Back on the Festival Circuit

On Saturday, I was invited to perform at the inaugural New Pitsligo International Spoken Word Festival. It’s not the obvious location for an international festival. It’s easy enough to reach Aberdeen by train, but to reach New Pitsligo involves at least two connecting buses, many of them via Fraserburgh.

I was given a 4pm slot to perform in the Public Hall. In practice, it was closer to 5pm because the small delays by previous acts had built up to a much longer delay during the afternoon.

I presented new material, namely found poetry, constructed from sources including a calculus textbook and e-mail subjects. It took a few of my 15 minutes to warm up the audience and win them over, but they seemed to enjoy it by the end.

I have a few other festival-type events coming up soon, including a collaboration with an Edinburgh-based poetry group and a Dundee Fringe in September, and I look forward to seeing what comes of those.

When to Break a Line of Poetry

During my last poetry group meeting, I was inspired to create a type of verse known as found poetry. This is created by taking phrases, passages or sometimes individual words from another work – often a prose piece – and reframing them, frequently by altering the line breaks.

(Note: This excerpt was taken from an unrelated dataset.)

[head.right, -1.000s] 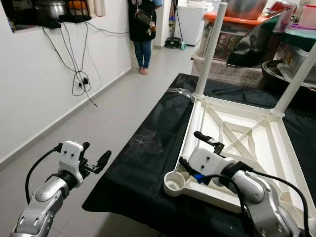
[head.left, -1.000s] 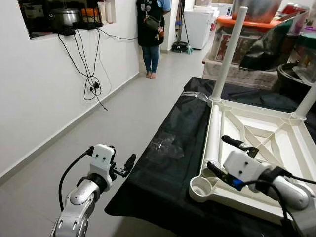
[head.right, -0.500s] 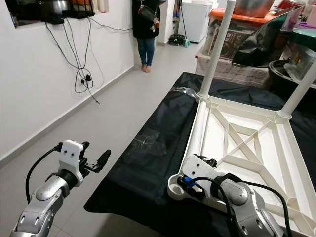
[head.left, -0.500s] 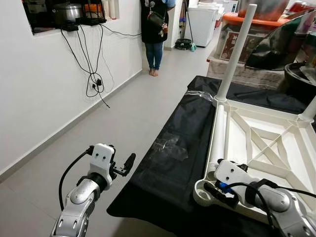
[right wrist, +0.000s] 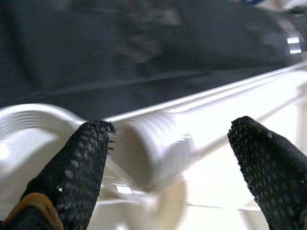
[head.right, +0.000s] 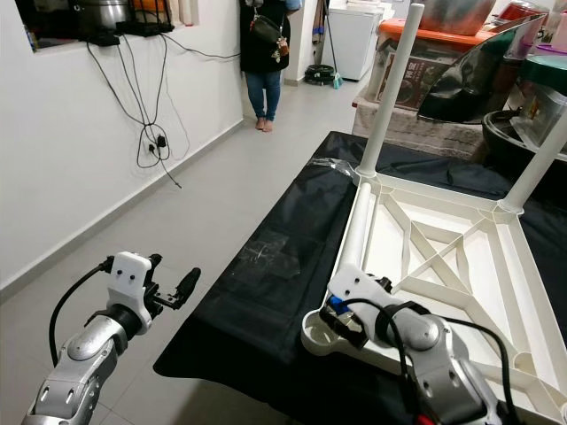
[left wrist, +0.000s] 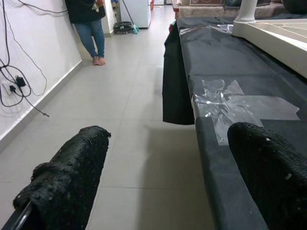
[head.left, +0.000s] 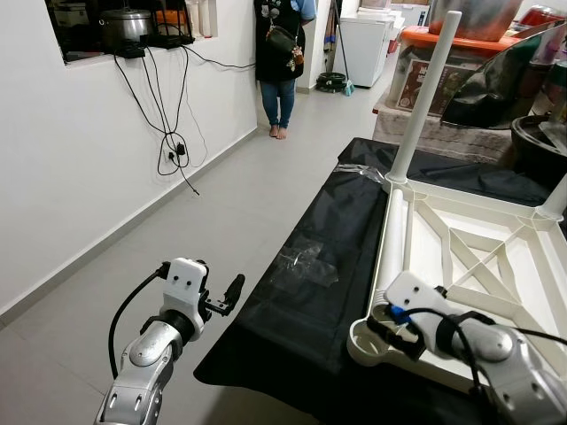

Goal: Building children table

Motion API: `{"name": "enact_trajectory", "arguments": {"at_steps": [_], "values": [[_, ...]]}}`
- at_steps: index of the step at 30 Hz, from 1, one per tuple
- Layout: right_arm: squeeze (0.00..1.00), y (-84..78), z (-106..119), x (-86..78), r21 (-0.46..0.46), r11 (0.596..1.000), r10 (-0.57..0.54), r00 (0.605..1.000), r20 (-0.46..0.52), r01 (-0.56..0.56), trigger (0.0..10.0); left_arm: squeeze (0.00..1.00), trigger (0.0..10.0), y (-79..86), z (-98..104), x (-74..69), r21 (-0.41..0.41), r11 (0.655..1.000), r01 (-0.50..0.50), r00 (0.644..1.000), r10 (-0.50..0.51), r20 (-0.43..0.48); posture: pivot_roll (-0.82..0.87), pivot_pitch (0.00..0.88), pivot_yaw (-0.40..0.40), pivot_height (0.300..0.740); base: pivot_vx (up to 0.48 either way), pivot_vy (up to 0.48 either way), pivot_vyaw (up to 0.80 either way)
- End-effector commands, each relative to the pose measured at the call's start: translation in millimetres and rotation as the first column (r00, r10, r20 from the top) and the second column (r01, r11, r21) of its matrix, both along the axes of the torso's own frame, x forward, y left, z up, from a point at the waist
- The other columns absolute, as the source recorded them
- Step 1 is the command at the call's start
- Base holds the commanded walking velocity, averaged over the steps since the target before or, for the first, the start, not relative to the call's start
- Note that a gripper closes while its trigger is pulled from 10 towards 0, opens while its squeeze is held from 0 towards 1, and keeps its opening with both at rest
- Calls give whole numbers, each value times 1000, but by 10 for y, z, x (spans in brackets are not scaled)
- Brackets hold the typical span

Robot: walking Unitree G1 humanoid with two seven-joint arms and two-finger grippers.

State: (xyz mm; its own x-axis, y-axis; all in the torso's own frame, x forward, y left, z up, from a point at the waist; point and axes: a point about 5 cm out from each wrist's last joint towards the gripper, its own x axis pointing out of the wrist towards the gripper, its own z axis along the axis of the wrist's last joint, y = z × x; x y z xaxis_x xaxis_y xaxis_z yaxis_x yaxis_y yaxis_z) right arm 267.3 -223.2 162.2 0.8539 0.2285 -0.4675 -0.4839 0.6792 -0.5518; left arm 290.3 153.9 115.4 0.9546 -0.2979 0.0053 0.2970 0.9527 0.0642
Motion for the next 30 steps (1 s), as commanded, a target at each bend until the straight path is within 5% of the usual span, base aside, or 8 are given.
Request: {"name": "enact_trajectory", "arguments": {"at_steps": [1,6,30], "values": [[0,-18,36,-3,5,1000,-5,1000,4,5,10000,0,10000,1,-12,6,9,1000,3,1000,-3,-1,4,0,-88,740,0,0,0],[0,-104,89,15,-12,1000,-18,1000,-7,18,10000,0,10000,-48,-34,8,9,1000,14,1000,-14,-6,0,0,-89,740,0,0,0],[0,-19,-69,16,-86,996,-16,999,-27,14,10000,0,10000,-13,-32,28,29,1000,7,1000,-7,-3,10,0,-88,740,0,0,0]]}}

My source material was taken from a comment that another member had written when distributing our poems. Here it is as prose:

Collation enfolded. Zoom link below for this evening. There have been recent times in recent weeks where the Wi-Fi at 2 Shore Terrace has been decidedly dodgy.

I then arranged this into a short piece that illustrates arguably the most obvious distinction between prose and poetry: the difference between sentences and lines.

Collation enfolded.
Zoom link below for this evening.
There have been recent times
in recent weeks where the Wi-Fi
at 2 Shore Terrace
has been decidedly dodgy.

The original material uses the sentence as a delimiter, whereas the reworked version uses a combination of sentences and lines.

I felt the first two sentences would work well as complete lines on account of their brevity. The third sentence, by contrast, runs over four lines to emphasise the repetition of recent times and recent weeks. It is also considered good practice to end a line with a strong noun or verb, as the reader is likely to linger there for a moment longer than the other words.

If you want to try this yourself, here’s a more in-depth discussion about the difference between a sentence and a line. It’s also worth reading a few examples, such as when a journalist used the technique on speeches by the politician Donald Rumsfeld.

Finding Poetry from Odd Sources

Poets are often characterised as agonising for hours over a single word or phrase, or even a punctuation mark. Yet sometimes, the source material arrives almost wholesale and just needs a little packaging. This is the art of found poetry.

In 2003, the journalist Hart Seely wrote a piece for the Slate website in which he took chunks of speeches by Donald Rumsfeld, who was then the US Secretary of Defense, and turned them into short verses. The phrase ‘There are known knowns,’ caught the imagination of the public for a brief time.

Sometimes the phrase is just a single line that the poet then expands into a further thought. Some years ago, Luke Wright took a quote by Boris Johnson and turned it into a piece called Once You Clear the Bodies. In this instance, a lot has been added to that one line in a satirical manner.

Away from politics, a classic source of material is the shipping forecast, issued by the Met Office. Looking at any given part of it, there are no wasted words; even a phrase like ‘gale force 8’ often has ‘force’ removed to increase its brevity. The forecast is also broadcast on BBC Radio 4, always at a moderate pace, which is easily parroted and parodied.

If you’re dabbling in found poetry, always be careful not to steal someone’s work outright. The examples above use politicians’ statements and public weather reports, so they’ll generally be safe to use.

But simply adding line breaks to work that’s already creative, such as a novel or a film script, is unlikely to be considered fair use. In short: have fun but be cautious.